Oralarda bir yerlerde duran ve bakıştığı sevgilisine seslendi yeniden.


“Aşkın yarayı derinleştiren, açan değil.”


Omzunu tuttum ve sarstım.


“Dur ve soluklan, Ali. Ne zaman şiir ve aşk konusunda konuşsak kendini uzaklarda bir yerlerde kaybediyorsun.”


Bana döndü, ayın ışığı gözlerine düşmüştü.


“Senden başka konuşacak kimsem yok, bir tek seninle konuşuyorum, heyecanım bu yüzden,” dediğinde samimi bir şekilde gülümsedim ve eline uzandım ama tutmadım, geri çekildim.


“Tutup yalnızlığı da aşka vurursun sen şimdi,” dedim alaycı.


“Öyle, yalnızlığı genişleten aşktır. Âşık olmayan insan yalnız değildir şu dünyada.”


“Aşktan usandım,” diye sızlandım. Dudaklarında eğreti bir gülüşle sustu ama az sonra yine konuşuyordu.


“Aşk kelimesi bile yüreği kemirir çünkü aşk kemirgendir.”


Aşka dair tüm sırları çözmüş gibi konuşmasına karşılık, “Hiç âşık oldun mu?” diye sordum.


“Daima aşığım ben. Ya sen?”


Tam Ali’lik bir cevaptı.


“Biri vardı, deli divane âşık olmuştum.

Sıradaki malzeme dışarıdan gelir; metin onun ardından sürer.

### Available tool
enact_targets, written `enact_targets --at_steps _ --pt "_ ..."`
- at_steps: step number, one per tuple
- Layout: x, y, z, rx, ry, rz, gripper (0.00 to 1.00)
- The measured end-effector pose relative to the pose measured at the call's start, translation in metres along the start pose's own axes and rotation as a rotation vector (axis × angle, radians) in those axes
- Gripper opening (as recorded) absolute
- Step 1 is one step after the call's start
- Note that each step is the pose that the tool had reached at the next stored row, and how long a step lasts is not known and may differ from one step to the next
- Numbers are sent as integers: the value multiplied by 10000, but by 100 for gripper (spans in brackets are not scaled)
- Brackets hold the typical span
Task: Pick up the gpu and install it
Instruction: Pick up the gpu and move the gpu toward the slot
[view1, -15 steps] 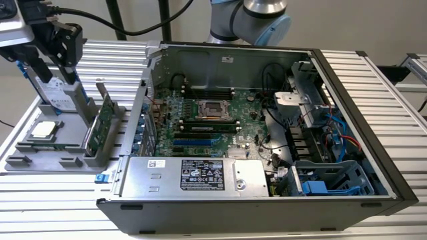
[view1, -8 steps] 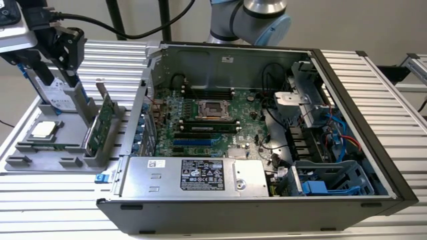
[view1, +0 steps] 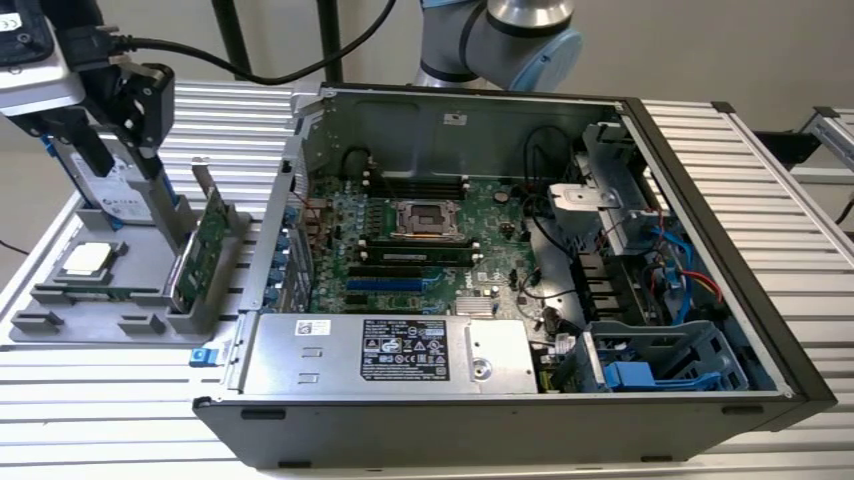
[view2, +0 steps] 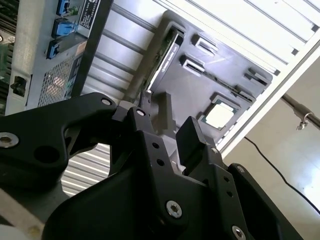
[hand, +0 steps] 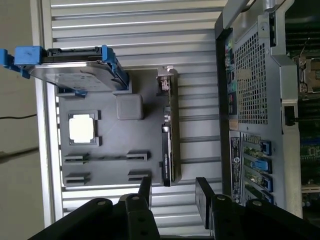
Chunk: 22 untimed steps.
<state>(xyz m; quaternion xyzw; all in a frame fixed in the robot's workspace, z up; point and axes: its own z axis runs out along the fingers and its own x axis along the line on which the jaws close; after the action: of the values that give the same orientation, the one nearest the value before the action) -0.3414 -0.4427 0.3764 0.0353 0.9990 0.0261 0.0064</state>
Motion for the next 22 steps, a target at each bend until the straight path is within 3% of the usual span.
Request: enact_targets --at_steps 11,14,18,22 --pt "-2 -1 19 -2 -18 -1 100" --pt "-2 -2 28 -5 -52 -4 100" --pt "-3 -3 43 -12 -149 -9 100" --pt "-2 -3 43 -11 -151 -9 100"
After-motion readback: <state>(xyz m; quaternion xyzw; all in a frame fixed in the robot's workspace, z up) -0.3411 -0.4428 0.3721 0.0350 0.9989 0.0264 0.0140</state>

Yüreği kemirir dedin ya, öyle bir aşktı sahiden. Onu görünce ağzım kururdu, titrerdim. Mavi gözleri vardı, benimkilerle buluşuna ürperirdim. Zaten, “Aşk bir ürpermedir,” diye okumuştum bir kitapta. Ama aşkım sevgisiz kaldı, onun yüreğinde yer edinemedi, bilmedi, çaresiz susturdum aşk sesini, ezdim aşkı, sonra da bir daha âşık olmadım.”


Derin bir iç çektim. Anımsamak içimde zehirdi.

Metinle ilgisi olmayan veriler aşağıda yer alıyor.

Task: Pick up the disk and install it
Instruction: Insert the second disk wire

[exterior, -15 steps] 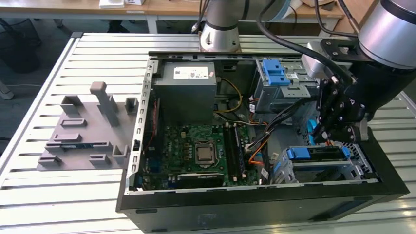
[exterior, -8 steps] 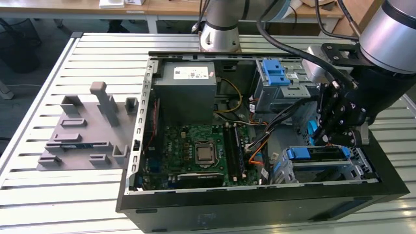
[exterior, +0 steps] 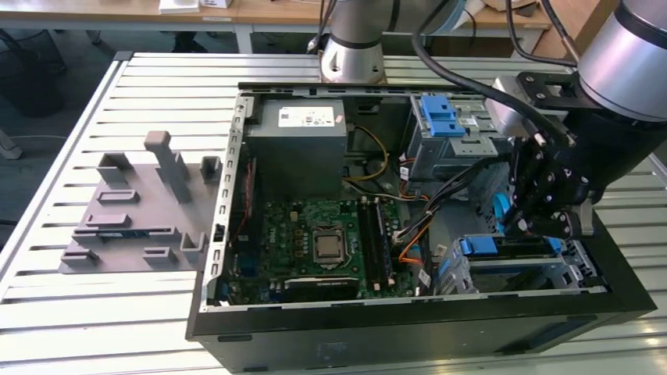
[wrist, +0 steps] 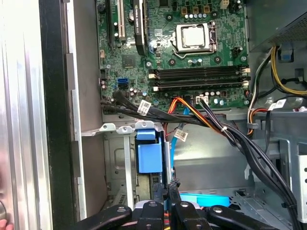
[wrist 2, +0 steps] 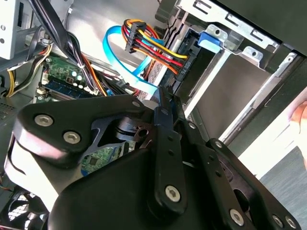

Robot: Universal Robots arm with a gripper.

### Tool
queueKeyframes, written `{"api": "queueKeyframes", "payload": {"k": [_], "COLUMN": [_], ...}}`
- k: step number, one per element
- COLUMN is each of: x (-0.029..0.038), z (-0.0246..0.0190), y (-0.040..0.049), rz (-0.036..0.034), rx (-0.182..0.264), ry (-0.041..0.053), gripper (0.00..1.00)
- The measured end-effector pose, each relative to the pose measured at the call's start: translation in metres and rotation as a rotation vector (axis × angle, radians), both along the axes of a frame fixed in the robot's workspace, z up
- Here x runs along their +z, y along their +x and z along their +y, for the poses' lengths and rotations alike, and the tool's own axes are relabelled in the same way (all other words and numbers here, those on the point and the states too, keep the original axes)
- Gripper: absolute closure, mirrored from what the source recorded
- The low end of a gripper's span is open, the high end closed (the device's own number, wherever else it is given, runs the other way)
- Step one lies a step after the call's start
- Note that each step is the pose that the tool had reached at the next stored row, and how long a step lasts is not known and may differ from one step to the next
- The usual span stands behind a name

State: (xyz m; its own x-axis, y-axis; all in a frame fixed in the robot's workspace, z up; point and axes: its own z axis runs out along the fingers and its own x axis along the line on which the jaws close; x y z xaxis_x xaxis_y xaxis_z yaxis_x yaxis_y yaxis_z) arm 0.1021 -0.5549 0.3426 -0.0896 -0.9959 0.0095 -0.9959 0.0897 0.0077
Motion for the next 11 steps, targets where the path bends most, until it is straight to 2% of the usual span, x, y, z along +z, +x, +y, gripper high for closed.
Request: {"api": "queueKeyframes", "payload": {"k": [11], "x": [-0.0027], "z": [-0.0006], "y": [0.003], "rz": [0.0], "rx": [0.0], "ry": [0.0002], "gripper": [0.84]}}
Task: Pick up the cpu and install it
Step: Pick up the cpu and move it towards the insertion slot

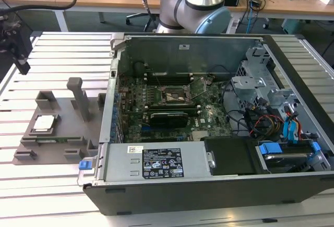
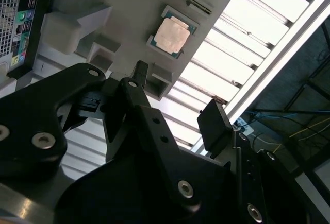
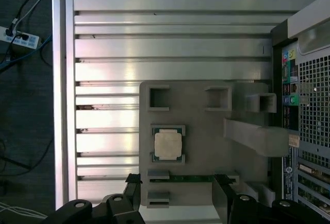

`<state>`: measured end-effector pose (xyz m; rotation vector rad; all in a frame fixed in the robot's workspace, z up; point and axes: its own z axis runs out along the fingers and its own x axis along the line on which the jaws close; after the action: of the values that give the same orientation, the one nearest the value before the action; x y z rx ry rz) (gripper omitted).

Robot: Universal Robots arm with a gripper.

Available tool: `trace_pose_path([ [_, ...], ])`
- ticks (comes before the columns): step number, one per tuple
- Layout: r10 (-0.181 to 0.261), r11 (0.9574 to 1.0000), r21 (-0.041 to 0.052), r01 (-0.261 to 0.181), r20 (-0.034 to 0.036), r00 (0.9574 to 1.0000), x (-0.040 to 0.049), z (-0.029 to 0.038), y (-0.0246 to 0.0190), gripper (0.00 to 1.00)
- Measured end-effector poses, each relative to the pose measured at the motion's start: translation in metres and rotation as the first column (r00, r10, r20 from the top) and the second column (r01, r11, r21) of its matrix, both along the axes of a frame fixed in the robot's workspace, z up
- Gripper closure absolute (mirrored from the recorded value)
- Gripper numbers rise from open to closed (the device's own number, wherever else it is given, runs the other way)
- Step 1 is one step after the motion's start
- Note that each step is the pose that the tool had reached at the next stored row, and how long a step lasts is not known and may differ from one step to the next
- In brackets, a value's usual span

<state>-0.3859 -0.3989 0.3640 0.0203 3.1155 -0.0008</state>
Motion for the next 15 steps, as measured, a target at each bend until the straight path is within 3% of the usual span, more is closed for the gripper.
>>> trace_pose_path([
  [15,0.0,1.0,-0.0001,0.0,-0.0001,1.0,0.0,-0.006,0.0,0.34],
])
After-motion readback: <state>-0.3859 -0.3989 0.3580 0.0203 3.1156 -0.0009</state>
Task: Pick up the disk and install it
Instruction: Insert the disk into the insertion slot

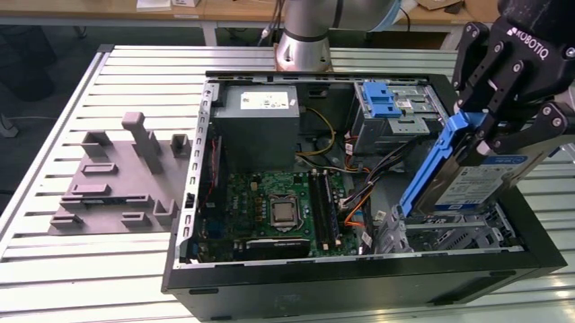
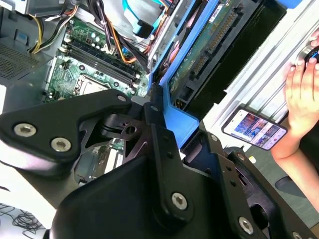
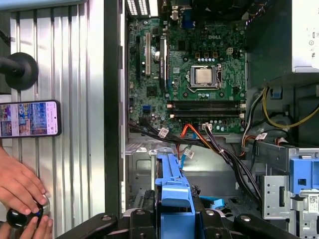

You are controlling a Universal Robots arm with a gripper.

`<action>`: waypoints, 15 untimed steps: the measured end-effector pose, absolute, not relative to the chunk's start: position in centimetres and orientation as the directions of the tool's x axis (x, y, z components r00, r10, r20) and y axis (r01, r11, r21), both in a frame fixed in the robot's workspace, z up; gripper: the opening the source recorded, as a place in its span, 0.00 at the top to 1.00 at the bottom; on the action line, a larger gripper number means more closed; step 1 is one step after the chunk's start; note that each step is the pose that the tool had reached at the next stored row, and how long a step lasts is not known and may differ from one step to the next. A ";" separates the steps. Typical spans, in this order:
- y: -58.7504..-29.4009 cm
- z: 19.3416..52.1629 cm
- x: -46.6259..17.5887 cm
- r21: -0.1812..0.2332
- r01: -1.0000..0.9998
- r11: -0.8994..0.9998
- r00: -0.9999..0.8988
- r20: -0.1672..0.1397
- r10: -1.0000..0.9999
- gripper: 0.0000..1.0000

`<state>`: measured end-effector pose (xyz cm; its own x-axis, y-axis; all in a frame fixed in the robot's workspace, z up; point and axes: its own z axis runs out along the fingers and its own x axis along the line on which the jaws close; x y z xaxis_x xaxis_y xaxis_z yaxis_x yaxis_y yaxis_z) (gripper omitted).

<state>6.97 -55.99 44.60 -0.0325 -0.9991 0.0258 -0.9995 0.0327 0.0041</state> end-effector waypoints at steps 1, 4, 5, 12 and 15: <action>-56.0 44.5 7.0 0.004 -0.999 0.033 -0.033 0.026 -0.999 0.64; -56.0 44.4 7.0 0.004 -0.999 0.034 -0.034 0.026 -0.999 0.64; -56.0 44.3 7.0 0.004 -0.999 0.034 -0.034 0.025 -0.999 0.64; -56.0 43.9 7.0 0.004 -0.999 0.034 -0.034 0.025 -0.999 0.64; -56.0 43.7 7.0 0.004 -0.999 0.035 -0.035 0.025 -0.999 0.64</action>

“Aşka küsmüşsün sen, boz bu kara büyüyü, âşık ol, korkma. Aşk, insanın varlığını anlamlandırır, tekliğini, ıssız yalnızlığını dağıtır.”


Neşeden yoksun bir kahkaha attım.


"Aşk daha büyük bir yalnızlık. Sevgi en büyük yanılgıdır, asıl kara büyü aşktır. Eğer öyle olmasaydı bir zamanlar çok âşık olduğu eşi ve canından parça kızından uzun uzun uzaklara gider miydi babam?”

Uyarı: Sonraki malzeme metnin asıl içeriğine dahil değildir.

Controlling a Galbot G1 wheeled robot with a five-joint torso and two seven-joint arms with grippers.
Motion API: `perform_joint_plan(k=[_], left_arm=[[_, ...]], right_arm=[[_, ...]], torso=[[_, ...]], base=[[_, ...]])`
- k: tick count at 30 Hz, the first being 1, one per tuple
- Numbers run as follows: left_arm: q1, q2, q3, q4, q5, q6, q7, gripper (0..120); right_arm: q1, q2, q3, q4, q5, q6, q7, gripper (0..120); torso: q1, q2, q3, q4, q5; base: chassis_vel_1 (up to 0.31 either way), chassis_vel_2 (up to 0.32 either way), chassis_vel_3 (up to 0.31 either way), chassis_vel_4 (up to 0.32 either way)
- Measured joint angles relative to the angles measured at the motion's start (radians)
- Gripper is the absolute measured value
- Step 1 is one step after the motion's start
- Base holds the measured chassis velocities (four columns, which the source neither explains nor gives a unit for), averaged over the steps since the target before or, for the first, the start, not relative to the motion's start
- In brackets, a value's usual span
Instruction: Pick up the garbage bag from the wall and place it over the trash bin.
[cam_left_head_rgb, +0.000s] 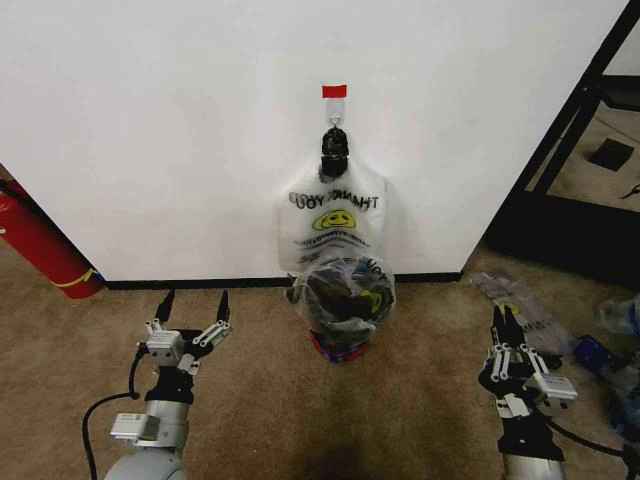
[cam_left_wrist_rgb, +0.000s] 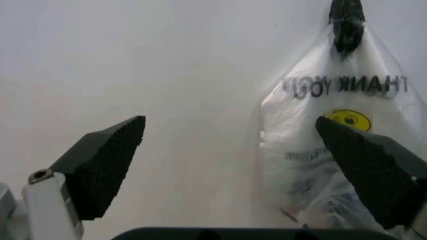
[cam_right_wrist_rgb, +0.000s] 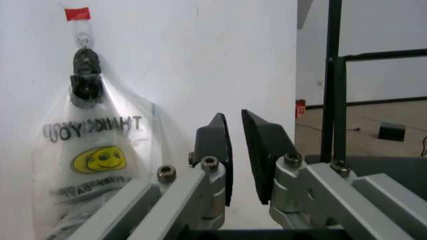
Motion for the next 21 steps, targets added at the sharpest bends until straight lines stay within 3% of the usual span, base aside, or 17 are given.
perform_joint_plan(k=[21], left_arm=[[0.019, -0.022, 0.025, -0.023, 0.048, 0.015, -0.018, 100]], right_arm=[[-0.022, 0.03, -0.004, 0.013, -0.022, 0.02, 0.0, 1]], torso=[[0.0, 0.0, 0.0, 0.0001, 0.0]], base=[[0.0, 0.0, 0.0, 0.0]])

“Sen çok güçlü bir kara büyünün içindesin. Ta yüreğine kadar işlemiş korkun. Aşka ürkeksin.”


“Bu kara büyüyse tesirinde kalmaya razıyım.”


Boş kadehini yere bırakıp elime uzandı, insan sıcaklığını hissetmek üşüdüğümü fark ettirmişti.


“Âşık olacaksın ve yanıldığını fark edeceksin.”


Yanılanın Ali olmasını istedim ama ben büyük yanılıyordum. Ali’nin söyledikleri hakikatti.


Konuşmamızdan iki ay sonra aşk felaketine tutuldum.